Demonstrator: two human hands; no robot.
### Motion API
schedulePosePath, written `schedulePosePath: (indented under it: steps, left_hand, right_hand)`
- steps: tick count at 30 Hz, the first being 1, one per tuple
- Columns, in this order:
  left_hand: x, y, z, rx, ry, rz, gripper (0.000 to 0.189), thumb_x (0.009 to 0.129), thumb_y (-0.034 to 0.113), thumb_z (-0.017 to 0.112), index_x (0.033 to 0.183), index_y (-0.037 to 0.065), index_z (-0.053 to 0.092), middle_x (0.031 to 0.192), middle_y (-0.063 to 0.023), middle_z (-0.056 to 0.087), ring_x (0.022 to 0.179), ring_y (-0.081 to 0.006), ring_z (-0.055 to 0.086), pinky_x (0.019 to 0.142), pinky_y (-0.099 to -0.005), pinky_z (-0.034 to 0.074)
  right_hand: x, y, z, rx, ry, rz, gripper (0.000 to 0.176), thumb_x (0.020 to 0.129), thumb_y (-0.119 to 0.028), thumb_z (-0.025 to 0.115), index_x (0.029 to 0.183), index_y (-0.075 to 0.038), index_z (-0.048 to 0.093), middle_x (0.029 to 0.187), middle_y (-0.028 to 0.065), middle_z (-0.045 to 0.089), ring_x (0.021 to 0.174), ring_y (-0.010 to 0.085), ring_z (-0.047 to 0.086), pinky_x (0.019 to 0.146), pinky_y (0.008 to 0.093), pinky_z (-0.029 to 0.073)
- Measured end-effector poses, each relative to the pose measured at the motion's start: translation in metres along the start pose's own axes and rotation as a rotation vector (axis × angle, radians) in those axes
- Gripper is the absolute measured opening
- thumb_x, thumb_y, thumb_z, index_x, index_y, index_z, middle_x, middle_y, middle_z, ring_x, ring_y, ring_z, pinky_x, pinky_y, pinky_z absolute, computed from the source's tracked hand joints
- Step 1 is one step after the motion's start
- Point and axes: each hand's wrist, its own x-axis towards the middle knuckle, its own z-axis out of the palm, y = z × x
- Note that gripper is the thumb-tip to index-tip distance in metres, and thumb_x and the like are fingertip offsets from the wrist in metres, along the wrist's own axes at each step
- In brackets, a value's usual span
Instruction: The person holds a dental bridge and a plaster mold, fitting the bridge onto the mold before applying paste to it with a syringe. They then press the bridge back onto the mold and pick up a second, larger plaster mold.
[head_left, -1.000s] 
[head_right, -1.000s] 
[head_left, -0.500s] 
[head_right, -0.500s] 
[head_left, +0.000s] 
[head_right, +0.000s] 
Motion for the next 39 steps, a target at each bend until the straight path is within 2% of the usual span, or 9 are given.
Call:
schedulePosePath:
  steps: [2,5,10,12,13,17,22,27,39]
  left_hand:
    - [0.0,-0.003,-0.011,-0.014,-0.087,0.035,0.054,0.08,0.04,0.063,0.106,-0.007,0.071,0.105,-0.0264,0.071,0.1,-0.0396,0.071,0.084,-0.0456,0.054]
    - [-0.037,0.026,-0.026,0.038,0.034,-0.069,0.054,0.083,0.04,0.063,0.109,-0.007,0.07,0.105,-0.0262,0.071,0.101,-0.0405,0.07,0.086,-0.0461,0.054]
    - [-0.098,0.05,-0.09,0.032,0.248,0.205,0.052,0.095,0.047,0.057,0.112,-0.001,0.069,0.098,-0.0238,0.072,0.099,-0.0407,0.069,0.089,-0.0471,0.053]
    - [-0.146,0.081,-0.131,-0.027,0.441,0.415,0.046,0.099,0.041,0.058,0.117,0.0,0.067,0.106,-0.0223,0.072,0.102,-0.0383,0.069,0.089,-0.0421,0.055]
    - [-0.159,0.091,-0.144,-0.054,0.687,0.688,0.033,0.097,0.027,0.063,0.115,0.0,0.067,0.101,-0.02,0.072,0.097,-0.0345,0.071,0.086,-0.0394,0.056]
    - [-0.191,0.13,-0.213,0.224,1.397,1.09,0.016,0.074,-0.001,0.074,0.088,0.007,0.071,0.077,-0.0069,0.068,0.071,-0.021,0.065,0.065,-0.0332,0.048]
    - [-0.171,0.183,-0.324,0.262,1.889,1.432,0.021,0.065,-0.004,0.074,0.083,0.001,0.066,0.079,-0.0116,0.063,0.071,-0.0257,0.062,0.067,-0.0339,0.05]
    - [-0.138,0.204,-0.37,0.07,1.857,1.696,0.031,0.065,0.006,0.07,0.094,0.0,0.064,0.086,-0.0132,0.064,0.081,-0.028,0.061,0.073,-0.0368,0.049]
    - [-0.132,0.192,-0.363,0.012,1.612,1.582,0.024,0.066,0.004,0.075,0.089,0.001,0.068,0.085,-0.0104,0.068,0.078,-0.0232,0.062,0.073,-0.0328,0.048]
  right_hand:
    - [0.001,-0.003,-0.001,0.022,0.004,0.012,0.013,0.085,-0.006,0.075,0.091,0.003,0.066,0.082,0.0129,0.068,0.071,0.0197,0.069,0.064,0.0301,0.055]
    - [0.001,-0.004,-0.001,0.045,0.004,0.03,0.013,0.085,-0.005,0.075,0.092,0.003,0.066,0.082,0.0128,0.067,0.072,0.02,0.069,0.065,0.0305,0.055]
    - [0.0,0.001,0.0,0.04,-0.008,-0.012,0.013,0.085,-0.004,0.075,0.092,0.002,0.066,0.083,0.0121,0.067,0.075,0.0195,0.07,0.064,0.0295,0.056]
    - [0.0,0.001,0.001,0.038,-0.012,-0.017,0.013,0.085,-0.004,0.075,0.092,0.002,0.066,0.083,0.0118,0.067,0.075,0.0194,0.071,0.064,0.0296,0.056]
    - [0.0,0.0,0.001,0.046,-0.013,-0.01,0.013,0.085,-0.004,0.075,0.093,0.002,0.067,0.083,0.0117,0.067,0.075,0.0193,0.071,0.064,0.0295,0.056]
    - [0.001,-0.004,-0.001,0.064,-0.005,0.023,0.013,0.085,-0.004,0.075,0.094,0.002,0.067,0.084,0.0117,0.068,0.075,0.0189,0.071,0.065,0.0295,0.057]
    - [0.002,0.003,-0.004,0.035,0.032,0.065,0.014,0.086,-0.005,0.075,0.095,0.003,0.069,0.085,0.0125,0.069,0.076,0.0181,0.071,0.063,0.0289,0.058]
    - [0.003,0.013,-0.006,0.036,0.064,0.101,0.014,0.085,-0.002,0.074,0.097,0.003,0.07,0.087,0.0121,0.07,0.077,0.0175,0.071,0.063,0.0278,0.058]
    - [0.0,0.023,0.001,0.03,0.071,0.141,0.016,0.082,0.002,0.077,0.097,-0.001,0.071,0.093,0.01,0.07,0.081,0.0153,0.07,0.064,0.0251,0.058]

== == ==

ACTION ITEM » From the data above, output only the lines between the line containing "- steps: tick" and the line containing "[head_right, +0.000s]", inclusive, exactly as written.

EXERCISE ANSWER »
- steps: tick count at 30 Hz, the first being 1, one per tuple
- Columns, in this order:
  left_hand: x, y, z, rx, ry, rz, gripper (0.000 to 0.189), thumb_x (0.009 to 0.129), thumb_y (-0.034 to 0.113), thumb_z (-0.017 to 0.112), index_x (0.033 to 0.183), index_y (-0.037 to 0.065), index_z (-0.053 to 0.092), middle_x (0.031 to 0.192), middle_y (-0.063 to 0.023), middle_z (-0.056 to 0.087), ring_x (0.022 to 0.179), ring_y (-0.081 to 0.006), ring_z (-0.055 to 0.086), pinky_x (0.019 to 0.142), pinky_y (-0.099 to -0.005), pinky_z (-0.034 to 0.074)
  right_hand: x, y, z, rx, ry, rz, gripper (0.000 to 0.176), thumb_x (0.020 to 0.129), thumb_y (-0.119 to 0.028), thumb_z (-0.025 to 0.115), index_x (0.029 to 0.183), index_y (-0.075 to 0.038), index_z (-0.048 to 0.093), middle_x (0.029 to 0.187), middle_y (-0.028 to 0.065), middle_z (-0.045 to 0.089), ring_x (0.021 to 0.174), ring_y (-0.010 to 0.085), ring_z (-0.047 to 0.086), pinky_x (0.019 to 0.146), pinky_y (0.008 to 0.093), pinky_z (-0.029 to 0.073)
- Measured end-effector poses, each relative to the pose measured at the motion's start: translation in metres along the start pose's own axes and rotation as a rotation vector (axis × angle, radians) in those axes
- Gripper is the absolute measured opening
- thumb_x, thumb_y, thumb_z, index_x, index_y, index_z, middle_x, middle_y, middle_z, ring_x, ring_y, ring_z, pinky_x, pinky_y, pinky_z absolute, computed from the source's tracked hand joints
- Step 1 is one step after the motion's start
- Point and axes: each hand's wrist, its own x-axis towards the middle knuckle, its own z-axis out of the palm, y = z × x
- Note that gripper is the thumb-tip to index-tip distance in metres, and thumb_x and the like are fingertip offsets from the wrist in metres, along the wrist's own axes at each step
- In brackets, a value's usual span
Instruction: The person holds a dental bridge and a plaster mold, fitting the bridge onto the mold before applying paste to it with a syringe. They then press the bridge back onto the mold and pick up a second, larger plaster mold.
[head_left, -1.000s] 
[head_right, -1.000s] 
[head_left, -0.500s] 
[head_right, -0.500s] 
[head_left, +0.000s] 
[head_right, +0.000s] 

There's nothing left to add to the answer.